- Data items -
************

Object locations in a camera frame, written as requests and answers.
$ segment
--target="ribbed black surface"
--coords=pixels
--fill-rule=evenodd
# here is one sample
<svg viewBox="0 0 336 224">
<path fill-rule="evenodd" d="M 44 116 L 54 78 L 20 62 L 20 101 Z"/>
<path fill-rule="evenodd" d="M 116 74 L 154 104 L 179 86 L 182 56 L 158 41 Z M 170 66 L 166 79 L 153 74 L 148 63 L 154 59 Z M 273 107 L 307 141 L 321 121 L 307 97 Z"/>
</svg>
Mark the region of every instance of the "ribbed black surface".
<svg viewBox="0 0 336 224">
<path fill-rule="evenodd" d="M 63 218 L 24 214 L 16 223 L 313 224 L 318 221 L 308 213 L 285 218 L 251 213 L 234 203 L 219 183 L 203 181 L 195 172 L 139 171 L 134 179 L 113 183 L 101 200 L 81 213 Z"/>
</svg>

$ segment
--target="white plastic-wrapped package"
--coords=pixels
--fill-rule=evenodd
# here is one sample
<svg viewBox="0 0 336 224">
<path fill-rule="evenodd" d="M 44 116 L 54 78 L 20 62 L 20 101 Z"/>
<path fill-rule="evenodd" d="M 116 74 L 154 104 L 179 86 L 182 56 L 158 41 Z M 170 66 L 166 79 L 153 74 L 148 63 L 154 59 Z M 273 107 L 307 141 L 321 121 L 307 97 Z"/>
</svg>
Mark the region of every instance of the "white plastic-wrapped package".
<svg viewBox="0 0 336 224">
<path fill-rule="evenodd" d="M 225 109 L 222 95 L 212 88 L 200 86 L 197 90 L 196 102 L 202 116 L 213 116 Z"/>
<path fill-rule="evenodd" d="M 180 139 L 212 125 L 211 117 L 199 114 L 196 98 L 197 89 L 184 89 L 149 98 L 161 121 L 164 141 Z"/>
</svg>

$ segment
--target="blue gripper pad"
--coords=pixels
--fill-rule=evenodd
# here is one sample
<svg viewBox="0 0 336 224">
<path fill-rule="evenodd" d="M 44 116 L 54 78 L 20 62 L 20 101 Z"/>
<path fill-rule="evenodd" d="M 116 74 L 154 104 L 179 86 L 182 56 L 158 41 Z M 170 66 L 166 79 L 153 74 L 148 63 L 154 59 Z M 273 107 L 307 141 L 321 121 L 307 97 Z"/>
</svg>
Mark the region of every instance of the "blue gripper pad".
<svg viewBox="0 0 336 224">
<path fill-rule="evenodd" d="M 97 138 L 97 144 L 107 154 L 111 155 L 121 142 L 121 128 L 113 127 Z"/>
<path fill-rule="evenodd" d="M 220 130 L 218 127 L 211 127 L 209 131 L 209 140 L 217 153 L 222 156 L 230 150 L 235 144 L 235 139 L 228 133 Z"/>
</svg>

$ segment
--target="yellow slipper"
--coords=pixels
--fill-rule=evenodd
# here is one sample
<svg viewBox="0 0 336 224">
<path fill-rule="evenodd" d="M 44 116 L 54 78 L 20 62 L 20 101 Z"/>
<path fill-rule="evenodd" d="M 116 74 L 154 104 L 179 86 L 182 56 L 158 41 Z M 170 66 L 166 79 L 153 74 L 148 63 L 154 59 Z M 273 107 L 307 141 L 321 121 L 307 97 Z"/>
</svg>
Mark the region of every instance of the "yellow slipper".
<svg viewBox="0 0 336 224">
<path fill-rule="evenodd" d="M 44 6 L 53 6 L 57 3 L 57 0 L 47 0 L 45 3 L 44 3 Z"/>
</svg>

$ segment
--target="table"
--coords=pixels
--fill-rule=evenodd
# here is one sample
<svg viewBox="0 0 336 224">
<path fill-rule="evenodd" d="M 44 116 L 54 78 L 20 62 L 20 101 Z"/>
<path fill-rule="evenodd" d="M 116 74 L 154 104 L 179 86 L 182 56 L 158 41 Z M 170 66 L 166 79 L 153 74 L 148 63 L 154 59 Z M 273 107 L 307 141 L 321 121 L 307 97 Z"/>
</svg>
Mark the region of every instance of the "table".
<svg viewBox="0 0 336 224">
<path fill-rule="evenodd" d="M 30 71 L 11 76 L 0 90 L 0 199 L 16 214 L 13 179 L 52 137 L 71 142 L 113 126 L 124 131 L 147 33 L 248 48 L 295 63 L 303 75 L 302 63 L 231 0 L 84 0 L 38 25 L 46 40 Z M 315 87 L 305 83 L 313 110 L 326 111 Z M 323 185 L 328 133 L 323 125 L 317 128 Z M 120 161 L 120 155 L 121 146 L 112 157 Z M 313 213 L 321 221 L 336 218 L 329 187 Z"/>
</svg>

************

- EXERCISE OBJECTIVE -
With every line kept whole, write out the records again exactly.

- ANSWER SPACE -
Object locations in a camera frame, written as requests and answers.
$ segment
--target="ribbed black surface"
--coords=pixels
--fill-rule=evenodd
# here is one sample
<svg viewBox="0 0 336 224">
<path fill-rule="evenodd" d="M 44 116 L 54 78 L 20 62 L 20 101 Z"/>
<path fill-rule="evenodd" d="M 116 74 L 154 104 L 179 86 L 182 56 L 158 41 Z M 170 66 L 166 79 L 153 74 L 148 63 L 154 59 Z M 273 107 L 307 141 L 321 121 L 307 97 Z"/>
</svg>
Mark the region of every instance of the "ribbed black surface".
<svg viewBox="0 0 336 224">
<path fill-rule="evenodd" d="M 63 218 L 24 214 L 16 223 L 313 224 L 318 221 L 308 213 L 285 218 L 251 213 L 234 203 L 219 183 L 203 181 L 195 172 L 139 171 L 134 179 L 113 183 L 101 200 L 81 213 Z"/>
</svg>

$ segment
--target="white plastic-wrapped package"
--coords=pixels
--fill-rule=evenodd
# here is one sample
<svg viewBox="0 0 336 224">
<path fill-rule="evenodd" d="M 44 116 L 54 78 L 20 62 L 20 101 Z"/>
<path fill-rule="evenodd" d="M 116 74 L 154 104 L 179 86 L 182 56 L 158 41 Z M 170 66 L 166 79 L 153 74 L 148 63 L 154 59 Z M 273 107 L 307 141 L 321 121 L 307 97 Z"/>
</svg>
Mark the region of every instance of the "white plastic-wrapped package".
<svg viewBox="0 0 336 224">
<path fill-rule="evenodd" d="M 225 109 L 222 95 L 212 88 L 200 86 L 197 90 L 196 102 L 202 116 L 213 116 Z"/>
<path fill-rule="evenodd" d="M 180 139 L 212 125 L 211 117 L 199 114 L 196 98 L 197 89 L 184 89 L 149 98 L 161 121 L 164 141 Z"/>
</svg>

$ segment
--target="blue gripper pad"
--coords=pixels
--fill-rule=evenodd
# here is one sample
<svg viewBox="0 0 336 224">
<path fill-rule="evenodd" d="M 44 116 L 54 78 L 20 62 L 20 101 Z"/>
<path fill-rule="evenodd" d="M 116 74 L 154 104 L 179 86 L 182 56 L 158 41 Z M 170 66 L 166 79 L 153 74 L 148 63 L 154 59 Z M 273 107 L 307 141 L 321 121 L 307 97 Z"/>
</svg>
Mark the region of every instance of the "blue gripper pad".
<svg viewBox="0 0 336 224">
<path fill-rule="evenodd" d="M 97 138 L 97 144 L 107 154 L 111 155 L 121 142 L 121 128 L 113 127 Z"/>
<path fill-rule="evenodd" d="M 220 130 L 218 127 L 211 127 L 209 131 L 209 140 L 217 153 L 222 156 L 230 150 L 235 144 L 235 139 L 228 133 Z"/>
</svg>

$ segment
--target="yellow slipper"
--coords=pixels
--fill-rule=evenodd
# here is one sample
<svg viewBox="0 0 336 224">
<path fill-rule="evenodd" d="M 44 116 L 54 78 L 20 62 L 20 101 Z"/>
<path fill-rule="evenodd" d="M 116 74 L 154 104 L 179 86 L 182 56 L 158 41 Z M 170 66 L 166 79 L 153 74 L 148 63 L 154 59 Z M 273 107 L 307 141 L 321 121 L 307 97 Z"/>
</svg>
Mark the region of every instance of the "yellow slipper".
<svg viewBox="0 0 336 224">
<path fill-rule="evenodd" d="M 44 6 L 53 6 L 57 3 L 57 0 L 47 0 L 45 3 L 44 3 Z"/>
</svg>

$ segment
--target="table"
--coords=pixels
--fill-rule=evenodd
# here is one sample
<svg viewBox="0 0 336 224">
<path fill-rule="evenodd" d="M 44 116 L 54 78 L 20 62 L 20 101 Z"/>
<path fill-rule="evenodd" d="M 116 74 L 154 104 L 179 86 L 182 56 L 158 41 Z M 170 66 L 166 79 L 153 74 L 148 63 L 154 59 Z M 273 107 L 307 141 L 321 121 L 307 97 Z"/>
</svg>
Mark the region of every instance of the "table".
<svg viewBox="0 0 336 224">
<path fill-rule="evenodd" d="M 30 71 L 11 76 L 0 90 L 0 199 L 16 214 L 13 179 L 52 137 L 71 142 L 113 126 L 124 131 L 147 33 L 248 48 L 295 63 L 303 75 L 302 63 L 231 0 L 84 0 L 38 25 L 46 40 Z M 315 87 L 305 83 L 313 110 L 326 111 Z M 323 185 L 328 133 L 323 125 L 317 128 Z M 120 161 L 120 155 L 121 146 L 112 157 Z M 313 213 L 321 221 L 336 218 L 329 187 Z"/>
</svg>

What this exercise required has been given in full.